NLA 23 - Ad editores benevolentes

"Vous nous demandez de vous proposer des suggestions. Cela est facile et dangereux, le mieux étant toujours l’ennemi du bien. Toutefois j’aimerais recevoir, un jour, ce périodique dans une présentation plus solide (format plaquette, par exemple, avec une couverture) si vos crédits vous permettent cette innovation. En tout cas, ceci est secondaire". (G. Mombello, Torino).

"J’apprécie vivement le ton ou sérieux ou désinvolte. Je ne regrette qu’une chose, c’est que le "livre ancien" apparaisse essentiellement comme un livre des XVIe et XVIIe siècles. Si l’on doit chercher de nouveaux lecteurs et de nouveaux rédacteurs, je souhaite que cela soit du coté du XVIIIe et du XIXe siècles. Je pense que le livre au XIXe siècle mériterait d’être pris en compte et les réponses de J. Viardot aux questions de D. Coq me confirment dans cette certitude : ce sont les "livres destitués de leur fonction" et non encore "constitués en objets archéologiques" qui courent le plus grand risque. Les NLA ne doivent-elles considérer que l’objet archéologique ?" (J. Sgard, Grenoble).

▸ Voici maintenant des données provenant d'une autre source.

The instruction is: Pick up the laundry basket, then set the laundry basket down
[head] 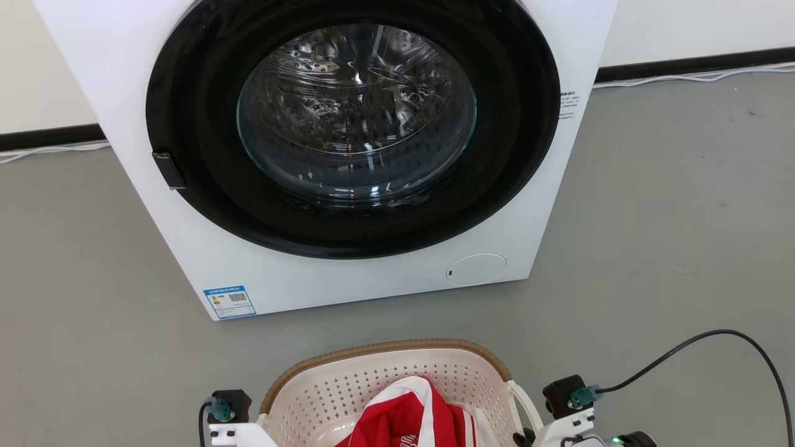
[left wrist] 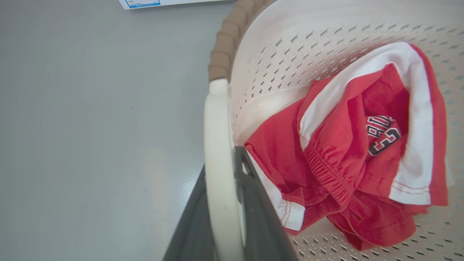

"Je ne crois pas que vous soyez trop ’France Centered’. Par contre, une idée qui me semble utile à exploiter est la présentation au moins une fois par an d’un numéro centré autour d’un thème précis". (C. Costopoulos, Tours).
"Peut-être faudrait-il (par l’intermédiaire des marchands ?) faire un effort de diffusion du côté des bibliophiles ? Le problème de l’accès (direct ou indirect) des chercheurs aux collections privées est très ardu. Enfin pourquoi ne pas créer une petite rubrique en latin ?"

"Ce périodique nous apporte toujours des nouvelles intéressantes et utiles et une bouffée d’air frais. Quoi qu’on en dise, on s’oxygène sur les rayons. Bon travail ! " (G. Mombello, Torino).
NDLR : Ces extraits les plus caractéristiques reflètent-ils bien l’essentiel de vos préoccupations ? Merci de nous avoir répondu si nombreux et de bien vouloir continuer ce dialogue.